Culture

The Interview: John Truex, founder, Borough Furnace

We love the elegant cast-iron skillets from Borough Furnace, a small foundry established in Syracuse, New York, in 2011 by John Truex. We asked John to tell us more about the history of the project and how Borough Furnace skillets are made. —Karen Shimizu

Saveur: What's your background, and how did you come to start Borough Furnace?

John Truex: My background is in product design. For a few years, I worked at a furniture factory and at a small design studio, but my goal was always to be able to produce my own stuff rather than outsource. I was interested in creating a new production model for manufacture, and I had some experience with iron casting—I went to college for sculpture—so I knew the backyard version of it. What I had to learn was the production version of it. Most cast-iron manufacturing is very dirty; foundries generally use coke-powered furnaces, generating a lot of pollution, or induction furnaces, which use massive amounts of electricity. We came up with a system where we run the furnace on recycled cooking oil and make the pans from scrap metal, so the environmental impact is minimal.

S: How did you decide to make frying pans?

JT: Once we wanted to work with cast iron, the material led us to pans. A frying pan is a traditional expression of cast iron and provided a design challenge. Every cast-iron skillet we looked at was basically the same.

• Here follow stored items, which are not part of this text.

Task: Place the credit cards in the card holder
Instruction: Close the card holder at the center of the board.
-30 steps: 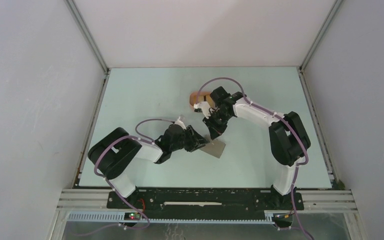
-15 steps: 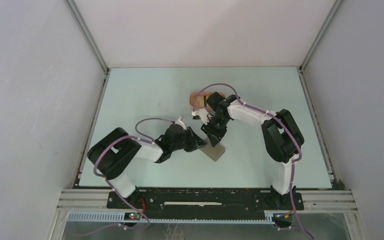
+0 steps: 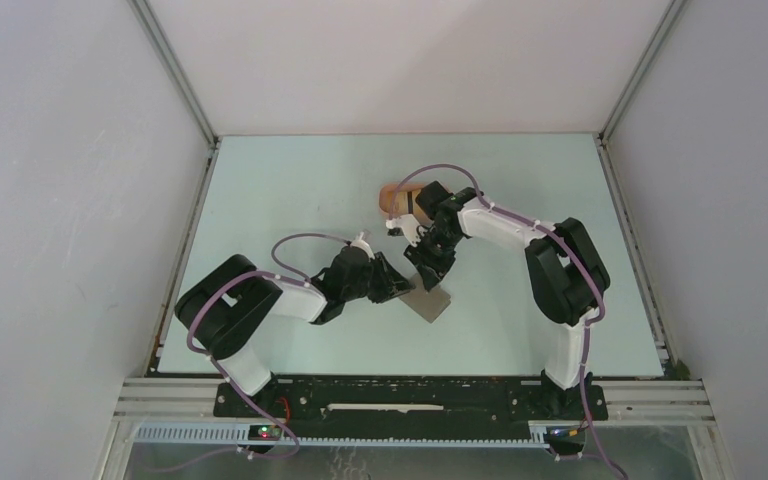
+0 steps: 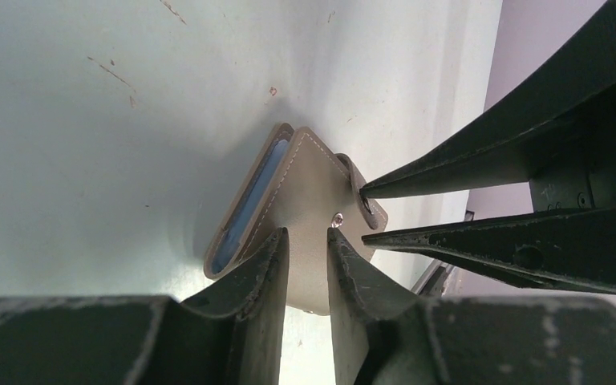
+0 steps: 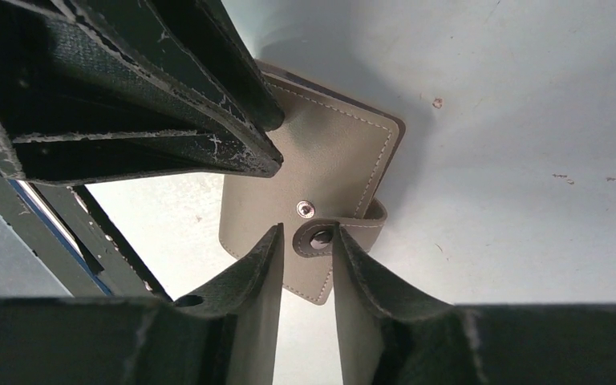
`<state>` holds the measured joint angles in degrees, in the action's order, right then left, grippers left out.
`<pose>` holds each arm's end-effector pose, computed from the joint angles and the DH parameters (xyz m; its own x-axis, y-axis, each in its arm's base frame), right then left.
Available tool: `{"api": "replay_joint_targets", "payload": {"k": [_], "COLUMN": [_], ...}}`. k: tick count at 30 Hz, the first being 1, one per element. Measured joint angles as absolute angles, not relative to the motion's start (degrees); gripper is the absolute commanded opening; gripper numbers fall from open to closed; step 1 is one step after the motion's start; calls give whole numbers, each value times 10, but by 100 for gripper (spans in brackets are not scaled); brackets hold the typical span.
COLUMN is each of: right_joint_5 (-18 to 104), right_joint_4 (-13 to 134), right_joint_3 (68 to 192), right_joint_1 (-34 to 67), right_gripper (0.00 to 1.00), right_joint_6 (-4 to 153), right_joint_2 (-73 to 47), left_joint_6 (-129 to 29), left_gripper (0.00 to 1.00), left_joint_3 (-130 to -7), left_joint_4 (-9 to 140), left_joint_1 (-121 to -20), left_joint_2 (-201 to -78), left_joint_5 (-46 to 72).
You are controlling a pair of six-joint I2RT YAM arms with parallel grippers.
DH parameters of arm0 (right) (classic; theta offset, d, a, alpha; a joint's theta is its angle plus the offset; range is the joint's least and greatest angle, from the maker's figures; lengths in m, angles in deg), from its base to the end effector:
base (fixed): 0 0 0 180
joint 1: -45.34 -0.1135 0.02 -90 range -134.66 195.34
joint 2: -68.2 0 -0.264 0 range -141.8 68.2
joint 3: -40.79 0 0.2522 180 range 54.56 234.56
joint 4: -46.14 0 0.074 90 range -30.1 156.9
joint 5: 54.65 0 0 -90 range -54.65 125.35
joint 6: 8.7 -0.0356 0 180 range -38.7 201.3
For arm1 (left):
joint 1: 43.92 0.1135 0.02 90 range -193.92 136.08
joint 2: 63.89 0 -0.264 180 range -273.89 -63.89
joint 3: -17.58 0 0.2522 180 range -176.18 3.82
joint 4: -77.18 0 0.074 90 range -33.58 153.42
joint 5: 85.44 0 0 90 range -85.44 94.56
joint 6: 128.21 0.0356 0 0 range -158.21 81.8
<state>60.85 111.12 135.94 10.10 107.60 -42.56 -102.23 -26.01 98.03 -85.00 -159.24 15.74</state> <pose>0.2965 0.2282 0.1878 -0.4661 -0.8189 -0.3348 -0.8754 0.3722 0.3083 0.2172 -0.1985 0.1223 -0.8618 -0.4186 -0.2863 -0.0108 0.5795 -0.8149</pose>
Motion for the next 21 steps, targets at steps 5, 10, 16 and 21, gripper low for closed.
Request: {"api": "replay_joint_targets", "payload": {"k": [5, 10, 16, 21], "right_joint_5": [609, 607, 603, 606], "right_joint_4": [1111, 1111, 1110, 1113], "right_joint_3": [1359, 1359, 1360, 1363], "right_joint_1": [101, 101, 105, 108], "right_gripper": [26, 18, 14, 29], "right_joint_6": [1076, 1076, 1073, 1071], "right_joint_2": [-426, -425, -425, -425], "left_joint_6": [-1022, -1021, -1020, -1018], "left_gripper": [29, 29, 29, 29], "left_joint_3": [-260, -262, -267, -267], "left_joint_4": [980, 976, 967, 967], "left_joint_1": [-850, -850, -851, -851], "left_joint_2": [-1592, -1592, -1592, -1592], "left_joint_5": [157, 157, 157, 157]}}
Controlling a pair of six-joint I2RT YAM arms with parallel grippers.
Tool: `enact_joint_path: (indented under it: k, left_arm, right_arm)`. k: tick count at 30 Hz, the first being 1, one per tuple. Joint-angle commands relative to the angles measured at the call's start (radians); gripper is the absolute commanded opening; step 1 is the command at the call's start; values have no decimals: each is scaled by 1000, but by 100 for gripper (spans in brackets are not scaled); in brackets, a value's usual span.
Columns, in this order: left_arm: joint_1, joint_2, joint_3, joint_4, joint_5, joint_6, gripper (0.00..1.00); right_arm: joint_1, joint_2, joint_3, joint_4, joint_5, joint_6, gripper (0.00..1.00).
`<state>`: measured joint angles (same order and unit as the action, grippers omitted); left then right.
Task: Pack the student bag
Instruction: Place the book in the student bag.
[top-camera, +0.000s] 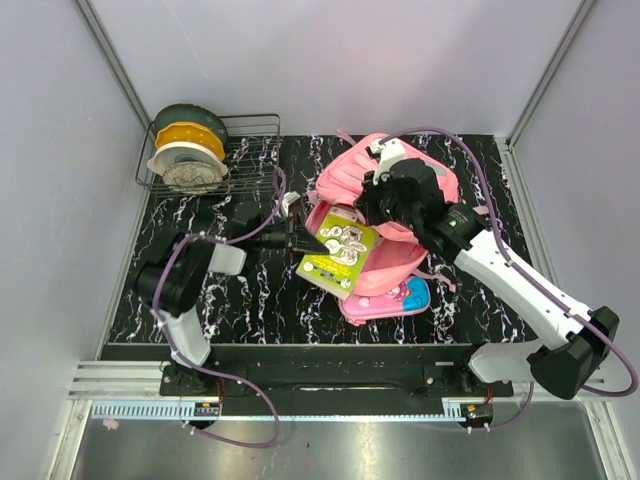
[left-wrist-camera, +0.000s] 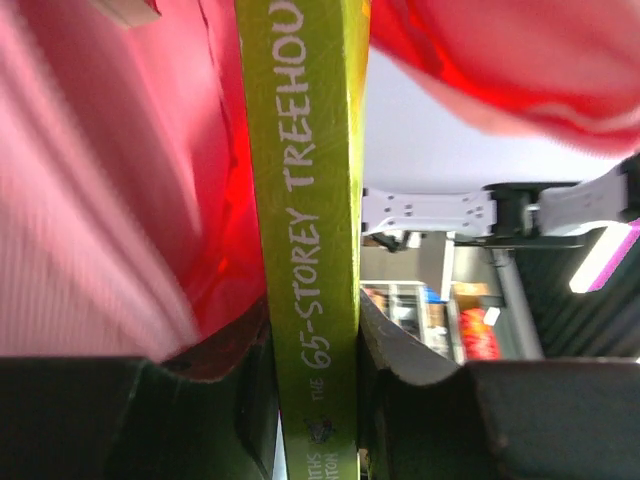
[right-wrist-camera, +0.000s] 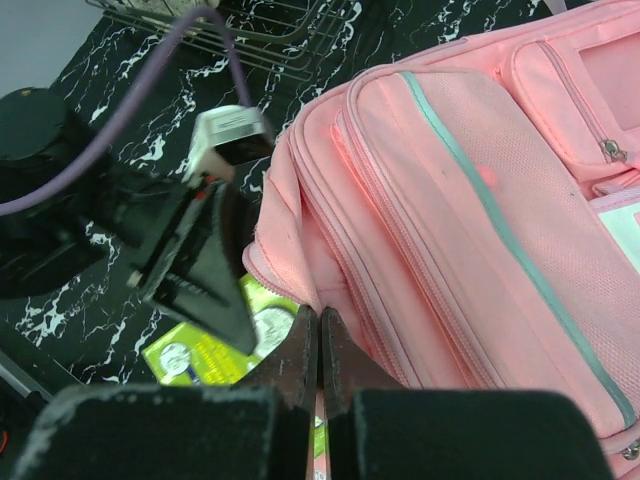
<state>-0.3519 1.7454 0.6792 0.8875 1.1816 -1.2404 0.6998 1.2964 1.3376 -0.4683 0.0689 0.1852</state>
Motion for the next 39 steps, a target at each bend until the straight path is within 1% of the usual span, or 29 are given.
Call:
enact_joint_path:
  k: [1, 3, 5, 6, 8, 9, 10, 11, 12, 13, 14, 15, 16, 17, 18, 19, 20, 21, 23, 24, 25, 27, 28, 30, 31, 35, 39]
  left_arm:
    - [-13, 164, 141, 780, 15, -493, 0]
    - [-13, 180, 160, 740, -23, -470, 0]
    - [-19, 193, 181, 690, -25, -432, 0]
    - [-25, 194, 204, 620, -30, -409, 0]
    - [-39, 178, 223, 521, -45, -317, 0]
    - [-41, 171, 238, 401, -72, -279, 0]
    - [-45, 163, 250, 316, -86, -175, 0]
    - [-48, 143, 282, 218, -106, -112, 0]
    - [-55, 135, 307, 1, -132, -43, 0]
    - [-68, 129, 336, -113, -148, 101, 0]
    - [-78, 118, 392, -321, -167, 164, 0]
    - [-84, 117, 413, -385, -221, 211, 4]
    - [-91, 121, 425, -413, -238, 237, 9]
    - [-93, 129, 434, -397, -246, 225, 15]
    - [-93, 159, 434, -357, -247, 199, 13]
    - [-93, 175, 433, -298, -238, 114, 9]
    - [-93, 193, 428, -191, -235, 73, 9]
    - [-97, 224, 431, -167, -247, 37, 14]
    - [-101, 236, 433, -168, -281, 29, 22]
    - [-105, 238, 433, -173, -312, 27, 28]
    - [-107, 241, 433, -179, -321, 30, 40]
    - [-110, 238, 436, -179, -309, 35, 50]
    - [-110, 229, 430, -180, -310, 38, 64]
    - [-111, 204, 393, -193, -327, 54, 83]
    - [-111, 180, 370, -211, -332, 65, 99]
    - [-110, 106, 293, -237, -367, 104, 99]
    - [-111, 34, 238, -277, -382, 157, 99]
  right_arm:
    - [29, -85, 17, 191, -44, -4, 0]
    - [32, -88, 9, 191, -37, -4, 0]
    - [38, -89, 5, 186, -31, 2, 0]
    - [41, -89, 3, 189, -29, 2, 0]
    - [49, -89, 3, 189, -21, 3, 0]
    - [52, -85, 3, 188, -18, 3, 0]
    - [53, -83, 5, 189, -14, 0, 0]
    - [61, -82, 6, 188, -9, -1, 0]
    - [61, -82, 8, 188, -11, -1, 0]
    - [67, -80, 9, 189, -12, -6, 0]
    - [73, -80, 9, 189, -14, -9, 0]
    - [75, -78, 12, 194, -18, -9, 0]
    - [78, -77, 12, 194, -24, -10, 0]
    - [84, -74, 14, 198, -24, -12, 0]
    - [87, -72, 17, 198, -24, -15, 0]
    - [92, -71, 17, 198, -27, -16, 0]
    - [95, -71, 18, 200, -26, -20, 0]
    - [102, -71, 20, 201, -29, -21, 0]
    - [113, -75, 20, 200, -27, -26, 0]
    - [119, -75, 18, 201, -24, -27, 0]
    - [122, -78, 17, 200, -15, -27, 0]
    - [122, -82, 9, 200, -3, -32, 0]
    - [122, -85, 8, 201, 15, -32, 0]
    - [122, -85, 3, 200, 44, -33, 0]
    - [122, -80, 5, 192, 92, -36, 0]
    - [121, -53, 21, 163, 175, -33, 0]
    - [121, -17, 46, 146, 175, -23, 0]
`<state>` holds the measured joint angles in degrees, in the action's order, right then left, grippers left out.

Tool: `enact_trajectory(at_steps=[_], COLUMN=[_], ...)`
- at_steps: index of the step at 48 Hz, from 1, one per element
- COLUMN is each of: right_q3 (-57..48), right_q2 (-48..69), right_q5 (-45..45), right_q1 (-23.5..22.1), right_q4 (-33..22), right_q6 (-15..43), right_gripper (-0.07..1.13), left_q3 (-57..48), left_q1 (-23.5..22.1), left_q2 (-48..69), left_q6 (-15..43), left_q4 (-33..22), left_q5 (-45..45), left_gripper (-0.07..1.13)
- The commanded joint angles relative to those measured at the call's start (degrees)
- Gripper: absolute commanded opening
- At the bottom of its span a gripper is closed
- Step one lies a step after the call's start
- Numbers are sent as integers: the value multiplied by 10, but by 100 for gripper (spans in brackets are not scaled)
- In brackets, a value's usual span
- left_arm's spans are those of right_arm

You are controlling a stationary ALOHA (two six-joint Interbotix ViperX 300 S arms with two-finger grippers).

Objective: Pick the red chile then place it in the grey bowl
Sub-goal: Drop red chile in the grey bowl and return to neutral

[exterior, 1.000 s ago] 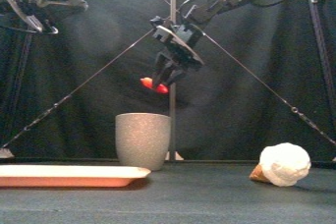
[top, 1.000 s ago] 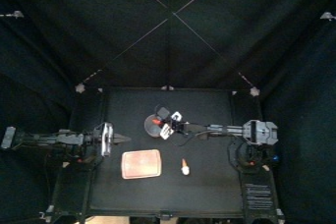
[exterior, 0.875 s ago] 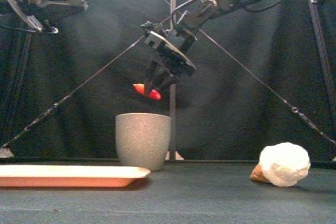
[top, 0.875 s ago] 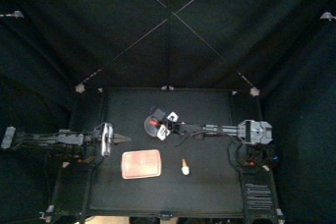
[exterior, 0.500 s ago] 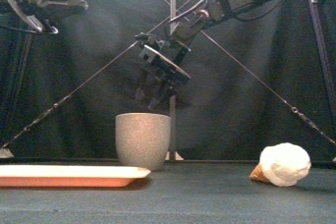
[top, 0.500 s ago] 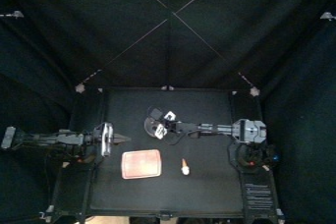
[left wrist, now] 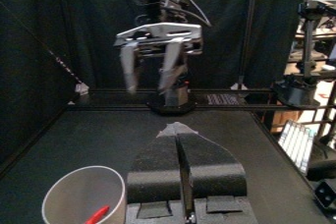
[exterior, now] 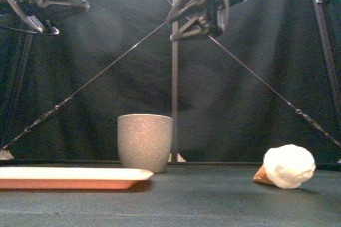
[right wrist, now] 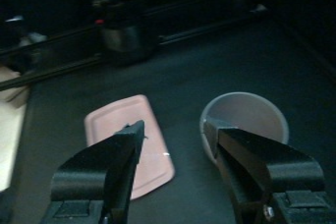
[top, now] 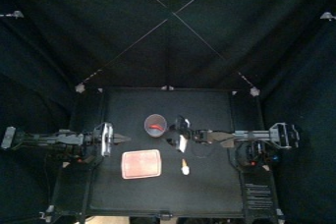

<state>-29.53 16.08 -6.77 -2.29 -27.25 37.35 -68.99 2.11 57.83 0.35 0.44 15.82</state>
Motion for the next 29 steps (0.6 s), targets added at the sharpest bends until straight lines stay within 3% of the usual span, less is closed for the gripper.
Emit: enact_trajectory(at_steps=[1, 7, 29], right_q3=[-65, -142, -287], right_q2=[78, 150, 398], right_q5=[50, 77, 85], right_q1=[24, 42, 36], right_q4=[-7, -23, -87], right_q6=[-3, -2, -6], right_gripper=[88, 88, 88], left_q3=[10, 10, 9], left_q1=[1, 1, 1], left_q2=[-2, -1, 1], left_q6=[1, 1, 1], left_q4=[1, 1, 4], left_q5=[3, 3, 3], left_gripper=[-4, -4, -4])
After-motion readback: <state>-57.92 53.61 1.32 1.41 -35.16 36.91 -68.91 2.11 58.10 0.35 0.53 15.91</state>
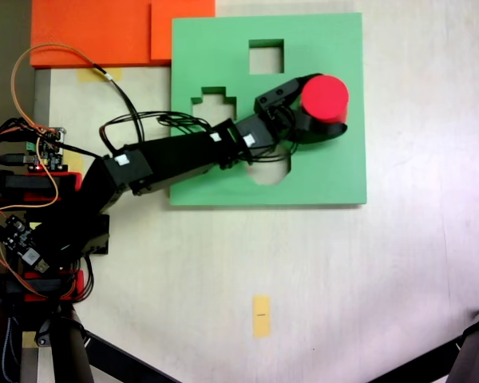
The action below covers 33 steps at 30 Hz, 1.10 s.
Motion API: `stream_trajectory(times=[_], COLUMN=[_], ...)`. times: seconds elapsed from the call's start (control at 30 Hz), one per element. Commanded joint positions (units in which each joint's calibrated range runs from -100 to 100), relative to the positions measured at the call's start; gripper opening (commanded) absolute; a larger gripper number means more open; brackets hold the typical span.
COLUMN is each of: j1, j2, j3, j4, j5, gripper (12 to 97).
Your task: Put the cylinder block into the corresponding hole
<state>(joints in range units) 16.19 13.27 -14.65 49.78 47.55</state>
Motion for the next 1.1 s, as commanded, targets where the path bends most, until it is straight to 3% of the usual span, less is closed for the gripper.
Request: stream_trajectory(times=[0.0, 0.57, 0.87, 0.97, 1.07], j1=[0.83, 1.37, 1.32, 0.98, 0.34], j2=[1.12, 0.28, 1.12, -0.28, -4.75], j3=[4.68, -2.6, -6.69, -11.97, -18.25], j4=[0.53, 4.1, 5.54, 11.03, 14.5], j5=[-0.68, -0.59, -0.63, -0.83, -1.81], gripper=[31.7, 32.1, 57.5, 69.9, 70.7])
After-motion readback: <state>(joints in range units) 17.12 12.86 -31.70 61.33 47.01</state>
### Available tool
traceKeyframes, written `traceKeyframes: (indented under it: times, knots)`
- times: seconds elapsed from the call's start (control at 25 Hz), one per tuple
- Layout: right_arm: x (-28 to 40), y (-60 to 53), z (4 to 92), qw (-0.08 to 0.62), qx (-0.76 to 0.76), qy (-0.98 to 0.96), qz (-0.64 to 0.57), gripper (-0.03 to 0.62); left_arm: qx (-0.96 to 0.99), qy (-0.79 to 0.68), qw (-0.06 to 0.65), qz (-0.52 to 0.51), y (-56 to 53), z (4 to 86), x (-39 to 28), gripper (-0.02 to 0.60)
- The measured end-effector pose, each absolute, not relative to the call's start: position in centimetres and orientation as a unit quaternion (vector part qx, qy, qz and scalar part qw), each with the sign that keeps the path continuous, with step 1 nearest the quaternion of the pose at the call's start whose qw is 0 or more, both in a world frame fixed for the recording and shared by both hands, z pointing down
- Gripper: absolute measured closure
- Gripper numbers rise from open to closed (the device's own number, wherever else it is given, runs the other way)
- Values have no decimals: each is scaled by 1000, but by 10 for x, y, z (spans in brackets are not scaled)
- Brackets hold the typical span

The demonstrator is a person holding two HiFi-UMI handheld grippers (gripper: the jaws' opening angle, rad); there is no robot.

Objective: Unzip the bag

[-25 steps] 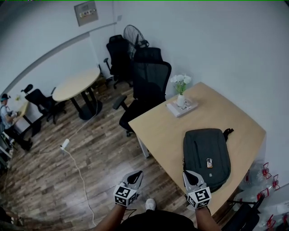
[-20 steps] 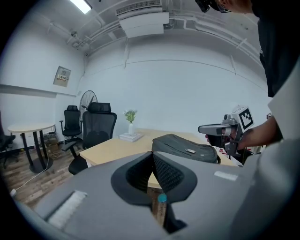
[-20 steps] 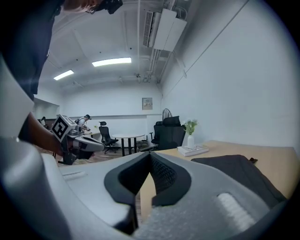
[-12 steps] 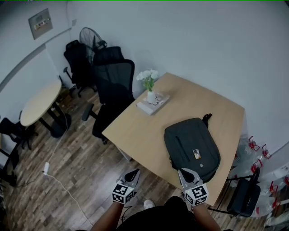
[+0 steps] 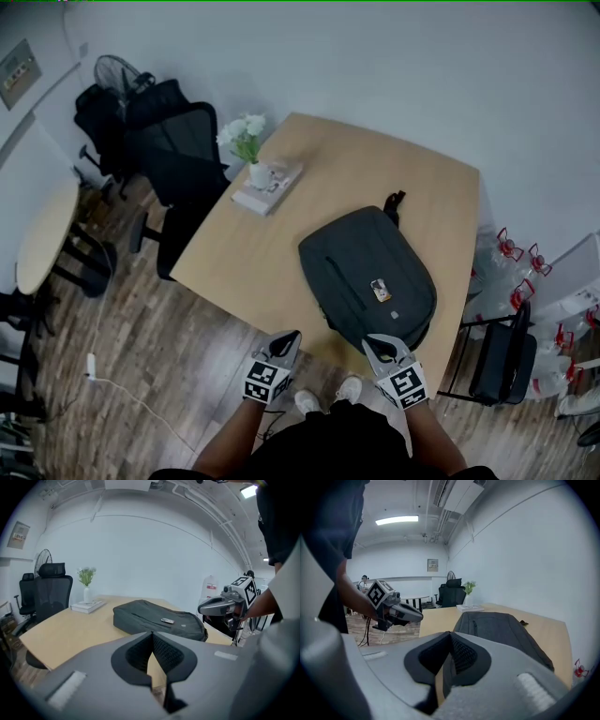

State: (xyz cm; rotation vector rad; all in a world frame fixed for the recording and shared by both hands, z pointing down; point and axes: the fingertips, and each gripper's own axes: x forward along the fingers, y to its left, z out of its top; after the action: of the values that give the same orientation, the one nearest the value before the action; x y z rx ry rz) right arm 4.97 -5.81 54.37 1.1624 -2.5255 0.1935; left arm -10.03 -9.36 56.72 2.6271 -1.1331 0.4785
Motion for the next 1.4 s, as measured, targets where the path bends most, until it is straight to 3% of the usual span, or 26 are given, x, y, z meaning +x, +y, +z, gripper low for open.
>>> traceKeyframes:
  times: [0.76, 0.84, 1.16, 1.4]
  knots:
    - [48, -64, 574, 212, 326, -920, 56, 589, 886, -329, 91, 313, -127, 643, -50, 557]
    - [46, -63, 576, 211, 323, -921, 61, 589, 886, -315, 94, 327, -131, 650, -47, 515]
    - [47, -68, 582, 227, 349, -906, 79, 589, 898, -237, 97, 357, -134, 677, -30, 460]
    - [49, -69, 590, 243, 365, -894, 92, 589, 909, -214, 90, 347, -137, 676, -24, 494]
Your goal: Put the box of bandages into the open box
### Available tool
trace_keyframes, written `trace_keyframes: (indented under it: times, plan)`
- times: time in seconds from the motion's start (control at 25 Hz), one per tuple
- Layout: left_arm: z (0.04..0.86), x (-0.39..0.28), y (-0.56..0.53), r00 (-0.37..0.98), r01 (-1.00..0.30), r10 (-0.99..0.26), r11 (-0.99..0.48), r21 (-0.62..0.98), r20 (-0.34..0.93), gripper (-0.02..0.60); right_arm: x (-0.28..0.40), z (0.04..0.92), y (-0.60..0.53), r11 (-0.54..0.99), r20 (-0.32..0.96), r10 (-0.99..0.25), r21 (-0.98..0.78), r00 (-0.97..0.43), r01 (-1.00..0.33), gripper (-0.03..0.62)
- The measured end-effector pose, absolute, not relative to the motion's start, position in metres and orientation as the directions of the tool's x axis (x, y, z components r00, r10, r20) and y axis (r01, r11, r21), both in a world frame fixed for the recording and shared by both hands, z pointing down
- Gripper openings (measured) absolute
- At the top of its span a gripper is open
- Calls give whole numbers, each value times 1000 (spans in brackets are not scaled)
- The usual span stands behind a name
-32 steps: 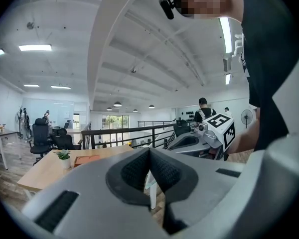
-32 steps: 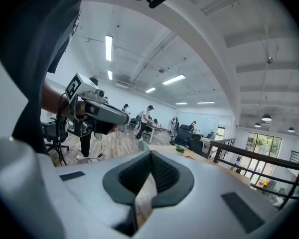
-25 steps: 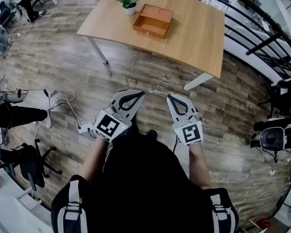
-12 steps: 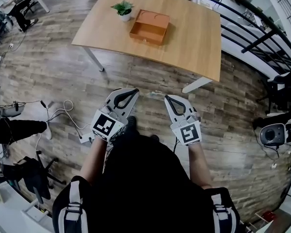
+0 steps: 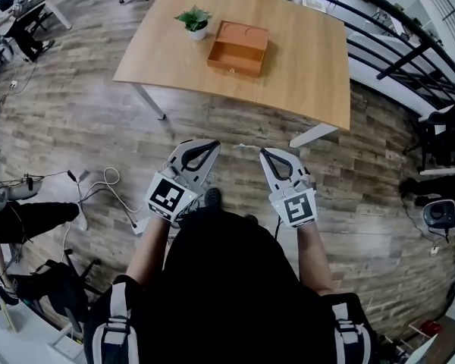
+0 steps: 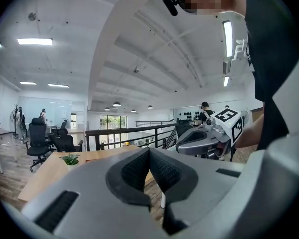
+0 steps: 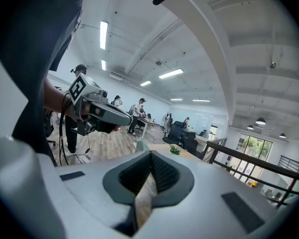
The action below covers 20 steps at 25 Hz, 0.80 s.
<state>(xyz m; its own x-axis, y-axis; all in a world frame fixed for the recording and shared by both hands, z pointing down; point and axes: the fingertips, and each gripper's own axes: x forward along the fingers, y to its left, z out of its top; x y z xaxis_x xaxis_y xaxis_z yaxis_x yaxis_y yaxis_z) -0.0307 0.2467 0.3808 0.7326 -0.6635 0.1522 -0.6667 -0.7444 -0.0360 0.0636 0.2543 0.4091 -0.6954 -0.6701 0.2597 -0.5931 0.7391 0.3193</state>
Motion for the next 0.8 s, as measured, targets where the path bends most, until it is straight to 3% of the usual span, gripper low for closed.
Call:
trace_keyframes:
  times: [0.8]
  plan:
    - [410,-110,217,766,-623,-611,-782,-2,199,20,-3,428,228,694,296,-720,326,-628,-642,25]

All of them had a stubby handle that you couldn't really use because it would get so hot. So in our design, we made a long handle that counterbalances the pan so you can pick it up easier—and it stays cool when it's on the stovetop. Our pans are also a little thicker than most, which helps with heat retention.

S: How do you make your pans?

JT: Our pans are made out of recycled iron. Our starting material is any scrap iron that is clean and that I can break up with a sledge hammer: old steam radiators, bathtubs (those without coating), pieces of old cast-iron stoves, things like that. I have a big pile of those things already broken up into three- to four-inch-pieces. Each pan requires about 12 pounds to cast the pan and the runners that feed metal into the cavity. So I put 12 pounds into the crucible in the furnace to melt. Once the iron has melted, it's poured into a mold and cools overnight. Each skillet is then hand finished and seasoned several times with organic flaxseed oil before it is tagged with its individual production number and ready for sale.

S: Sounds like this is a full-time job!

JT: I teach at Syracuse University in the mornings and a few afternoons during the week. During that time, Adam, who works with me at the shop, is breaking up the molds poured from the day before, remixing the sand, and making new molds. In the afternoon or at night, I come in and fire the furnace up to 2600 degrees Fahrenheit and put the metal in the crucible to melt. The whole process, from cold furnace to having liquid metal ready to pour, takes two and a half hours. Once the iron is molten, I pour the molds—I can do one every 40 minutes or so. Right now I pour three to four every day.

S: Your skillets and braising pans are in extraordinarily high demand. What's next for you all?

JT: At present, we're hoping to increase production. Right now we sell out in 10 minutes every time we post new inventory. One of the limiting factors we're currently facing is our mold-making process; it's time consuming to make each mold by hand. We're working on some efficiencies that will retain the small scale of our production but allow us to get more skillets up for sale each week, and to introduce some new products in the coming year.